» Exercise prompt:
Set down, please, exactly the lines below that run from the line with "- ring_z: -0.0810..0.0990" to the line with "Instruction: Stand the", both lines included.

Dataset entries
-*-*-
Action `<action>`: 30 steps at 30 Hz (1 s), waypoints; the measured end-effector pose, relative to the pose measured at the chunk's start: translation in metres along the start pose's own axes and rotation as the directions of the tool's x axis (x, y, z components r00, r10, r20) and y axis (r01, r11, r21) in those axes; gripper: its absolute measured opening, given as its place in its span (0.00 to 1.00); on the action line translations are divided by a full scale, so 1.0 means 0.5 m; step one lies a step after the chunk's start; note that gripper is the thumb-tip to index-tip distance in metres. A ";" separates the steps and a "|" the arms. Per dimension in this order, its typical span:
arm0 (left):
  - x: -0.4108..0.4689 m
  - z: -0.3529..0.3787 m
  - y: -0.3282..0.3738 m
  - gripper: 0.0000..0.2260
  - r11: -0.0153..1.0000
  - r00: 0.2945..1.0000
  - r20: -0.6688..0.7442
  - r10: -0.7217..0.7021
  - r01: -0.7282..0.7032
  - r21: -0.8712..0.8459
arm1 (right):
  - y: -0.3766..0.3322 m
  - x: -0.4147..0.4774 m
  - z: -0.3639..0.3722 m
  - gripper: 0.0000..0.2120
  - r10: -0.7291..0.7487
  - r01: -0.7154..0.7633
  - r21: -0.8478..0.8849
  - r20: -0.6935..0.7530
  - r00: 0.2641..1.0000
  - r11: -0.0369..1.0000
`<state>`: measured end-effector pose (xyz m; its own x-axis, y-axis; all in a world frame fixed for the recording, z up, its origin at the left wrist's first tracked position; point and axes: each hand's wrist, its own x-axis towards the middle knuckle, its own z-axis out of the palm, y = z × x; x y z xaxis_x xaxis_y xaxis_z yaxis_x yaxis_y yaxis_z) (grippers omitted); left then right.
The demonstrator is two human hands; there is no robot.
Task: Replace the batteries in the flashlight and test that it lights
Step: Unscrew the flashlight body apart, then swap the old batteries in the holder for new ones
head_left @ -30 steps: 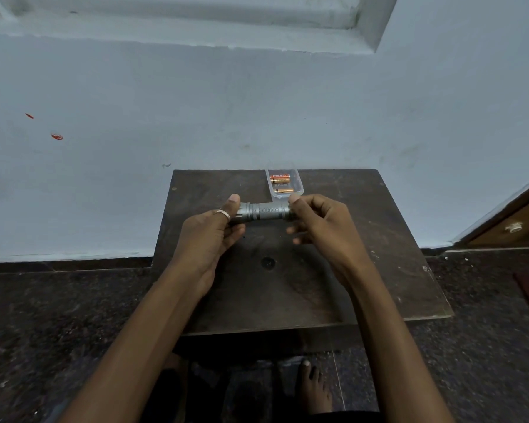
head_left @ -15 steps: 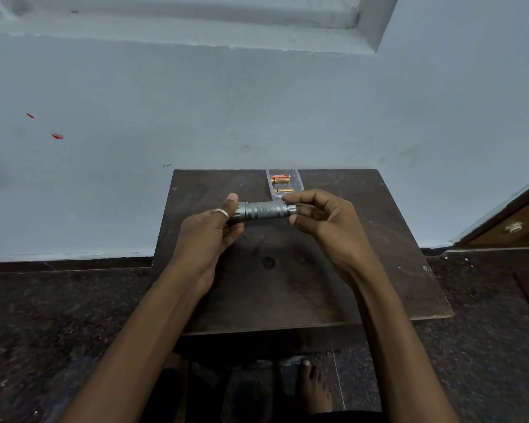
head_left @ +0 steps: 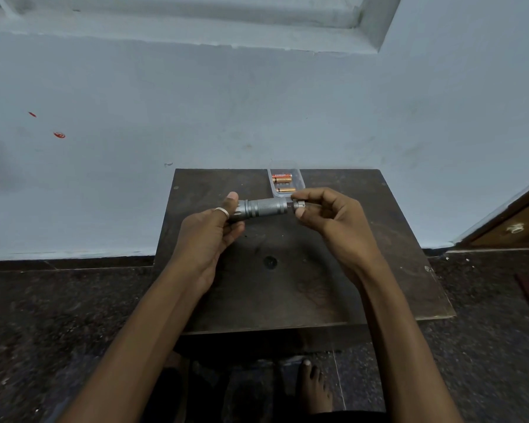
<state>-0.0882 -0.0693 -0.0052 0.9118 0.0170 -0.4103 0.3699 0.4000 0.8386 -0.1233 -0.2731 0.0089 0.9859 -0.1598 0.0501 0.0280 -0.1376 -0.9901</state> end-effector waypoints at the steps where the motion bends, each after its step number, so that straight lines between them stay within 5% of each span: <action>1: 0.001 -0.002 0.002 0.10 1.000 1.000 -0.009 -0.001 0.001 -0.012 | -0.001 0.000 -0.003 0.14 0.004 -0.004 0.002 -0.005 1.000 1.000; 5: 0.004 -0.004 0.005 0.08 0.999 1.000 -0.023 -0.006 0.005 -0.045 | 0.001 -0.002 -0.010 0.15 0.051 -0.052 -0.020 -0.048 0.998 0.998; 11: 0.003 -0.004 0.003 0.09 0.999 1.000 -0.001 -0.016 0.016 -0.048 | 0.017 0.001 -0.001 0.15 -0.050 -0.002 -0.540 -0.081 0.995 0.841; 15: 0.002 -0.004 0.003 0.09 0.999 1.000 0.004 -0.011 0.011 -0.047 | 0.030 0.001 -0.002 0.11 -0.155 0.047 -0.678 -0.100 0.983 0.733; 25: -0.005 -0.002 0.007 0.09 0.999 1.000 -0.005 -0.013 0.013 -0.047 | 0.050 0.002 -0.003 0.11 0.011 -0.086 -0.705 -0.111 0.994 0.704; 27: -0.006 -0.002 0.009 0.09 0.999 1.000 -0.006 -0.014 0.013 -0.046 | 0.044 0.002 -0.002 0.15 -0.062 -0.034 -0.709 -0.109 0.992 0.705; 30: -0.007 0.000 0.011 0.09 0.999 1.000 -0.007 -0.007 0.007 -0.047 | 0.012 -0.003 0.013 0.07 -0.226 0.052 -0.559 -0.247 0.942 0.827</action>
<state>-0.0891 -0.0671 0.0009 0.9077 0.0210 -0.4190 0.3674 0.4425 0.8181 -0.1238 -0.2675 0.0018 0.8818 -0.3607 0.3037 -0.0176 -0.6688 -0.7432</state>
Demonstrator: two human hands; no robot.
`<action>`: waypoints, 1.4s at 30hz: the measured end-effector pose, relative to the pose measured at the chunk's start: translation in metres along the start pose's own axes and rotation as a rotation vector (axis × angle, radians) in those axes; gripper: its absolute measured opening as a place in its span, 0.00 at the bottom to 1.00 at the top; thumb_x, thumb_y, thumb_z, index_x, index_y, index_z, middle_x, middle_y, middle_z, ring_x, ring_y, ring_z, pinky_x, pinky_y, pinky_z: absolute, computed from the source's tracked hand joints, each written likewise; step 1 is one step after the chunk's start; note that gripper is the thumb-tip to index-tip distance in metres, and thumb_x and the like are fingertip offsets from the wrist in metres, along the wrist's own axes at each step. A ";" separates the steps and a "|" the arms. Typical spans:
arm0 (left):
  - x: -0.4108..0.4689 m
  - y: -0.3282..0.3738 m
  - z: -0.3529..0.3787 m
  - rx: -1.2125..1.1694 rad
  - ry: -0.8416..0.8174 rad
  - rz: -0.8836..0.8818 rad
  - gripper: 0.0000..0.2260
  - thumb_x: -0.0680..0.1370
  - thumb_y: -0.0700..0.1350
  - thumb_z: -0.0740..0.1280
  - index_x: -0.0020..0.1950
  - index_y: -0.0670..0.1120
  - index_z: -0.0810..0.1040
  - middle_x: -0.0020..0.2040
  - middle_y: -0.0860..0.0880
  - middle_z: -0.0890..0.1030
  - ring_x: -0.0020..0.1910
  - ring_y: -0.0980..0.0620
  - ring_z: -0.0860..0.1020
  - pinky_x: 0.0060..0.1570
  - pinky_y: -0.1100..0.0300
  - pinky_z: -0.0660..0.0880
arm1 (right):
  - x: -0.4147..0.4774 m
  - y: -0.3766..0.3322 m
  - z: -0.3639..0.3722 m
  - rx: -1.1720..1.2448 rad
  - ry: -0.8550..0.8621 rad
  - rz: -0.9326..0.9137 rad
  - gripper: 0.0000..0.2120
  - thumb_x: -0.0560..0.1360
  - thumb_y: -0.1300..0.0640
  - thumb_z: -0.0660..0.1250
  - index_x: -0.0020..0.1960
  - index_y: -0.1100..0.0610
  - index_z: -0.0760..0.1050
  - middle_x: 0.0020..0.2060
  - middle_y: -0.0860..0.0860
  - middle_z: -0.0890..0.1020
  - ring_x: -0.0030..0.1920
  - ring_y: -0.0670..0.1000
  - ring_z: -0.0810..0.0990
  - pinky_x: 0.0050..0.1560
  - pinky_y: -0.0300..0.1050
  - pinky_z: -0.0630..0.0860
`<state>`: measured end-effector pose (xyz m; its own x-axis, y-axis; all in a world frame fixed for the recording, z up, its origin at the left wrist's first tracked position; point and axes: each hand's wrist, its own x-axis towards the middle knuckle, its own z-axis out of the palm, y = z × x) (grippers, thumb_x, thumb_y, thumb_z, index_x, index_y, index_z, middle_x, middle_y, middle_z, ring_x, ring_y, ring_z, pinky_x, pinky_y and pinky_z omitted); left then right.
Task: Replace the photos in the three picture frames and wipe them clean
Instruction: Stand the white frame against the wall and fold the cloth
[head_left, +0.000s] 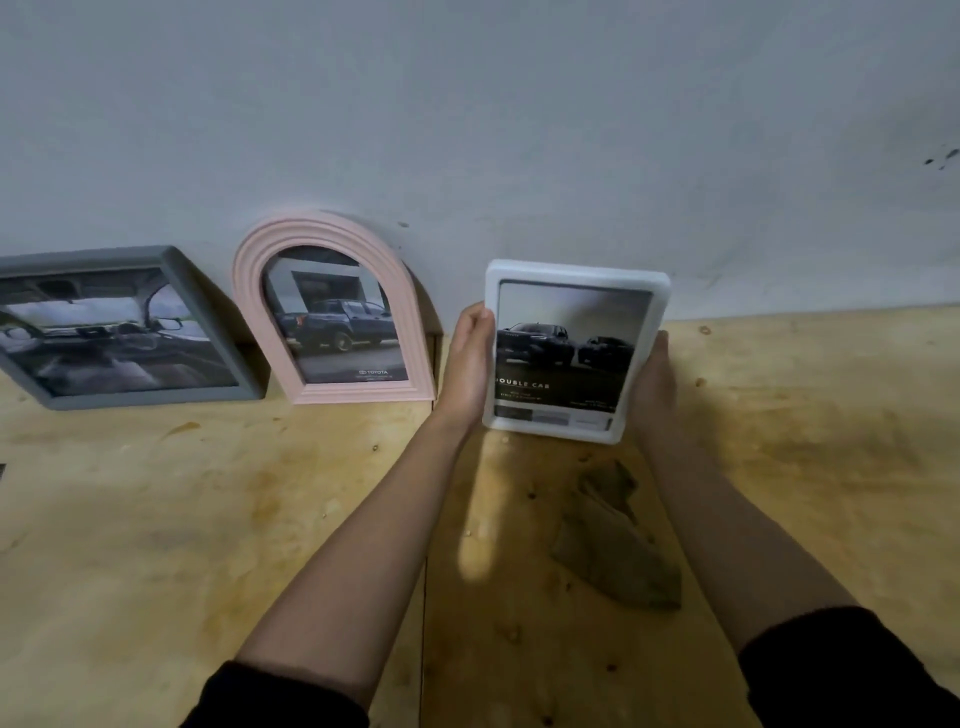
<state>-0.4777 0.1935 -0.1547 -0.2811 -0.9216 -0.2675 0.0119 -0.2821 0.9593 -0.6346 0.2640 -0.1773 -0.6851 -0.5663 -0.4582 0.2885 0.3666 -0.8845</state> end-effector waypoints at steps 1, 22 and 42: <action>0.000 -0.003 -0.002 0.035 -0.008 0.004 0.09 0.82 0.47 0.54 0.56 0.47 0.72 0.52 0.46 0.76 0.57 0.45 0.74 0.65 0.44 0.66 | -0.002 0.002 -0.002 -0.056 0.013 -0.019 0.20 0.81 0.45 0.47 0.42 0.54 0.71 0.37 0.51 0.77 0.39 0.51 0.77 0.37 0.44 0.70; -0.145 -0.096 0.005 0.743 -0.410 -0.177 0.09 0.79 0.47 0.62 0.56 0.47 0.76 0.55 0.48 0.78 0.50 0.54 0.74 0.51 0.60 0.72 | -0.135 0.108 -0.094 -0.939 -0.396 -0.173 0.39 0.68 0.49 0.73 0.72 0.50 0.56 0.62 0.50 0.72 0.58 0.51 0.74 0.53 0.41 0.72; -0.183 0.001 -0.151 0.588 -0.385 0.082 0.13 0.78 0.51 0.64 0.44 0.41 0.77 0.37 0.49 0.75 0.36 0.53 0.73 0.40 0.58 0.71 | -0.202 0.003 0.019 -0.519 -0.728 -0.404 0.08 0.78 0.53 0.61 0.47 0.57 0.74 0.40 0.51 0.77 0.41 0.51 0.75 0.39 0.43 0.73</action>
<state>-0.2819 0.3212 -0.1182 -0.6219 -0.7436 -0.2455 -0.4425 0.0750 0.8936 -0.4827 0.3649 -0.0891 -0.0373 -0.9735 -0.2254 -0.3260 0.2251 -0.9182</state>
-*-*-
» Output of the exercise:
  - ring_z: -0.0810..0.0990
  - pinky_x: 0.0050..0.1560
  - pinky_y: -0.0300..0.1050
  - pinky_z: -0.0630..0.0860
`<state>`: measured end-effector pose (xyz m; its own x-axis, y-axis; all in a world frame fixed for the recording, z up, its origin at the left wrist's first tracked position; point and axes: each hand's wrist, its own x-axis towards the middle knuckle, its own z-axis out of the palm, y = z × x) (grippers, thumb_x, thumb_y, thumb_z, index_x, index_y, index_z, middle_x, middle_y, middle_z, ring_x, ring_y, ring_z, pinky_x, pinky_y and pinky_z omitted); left then right.
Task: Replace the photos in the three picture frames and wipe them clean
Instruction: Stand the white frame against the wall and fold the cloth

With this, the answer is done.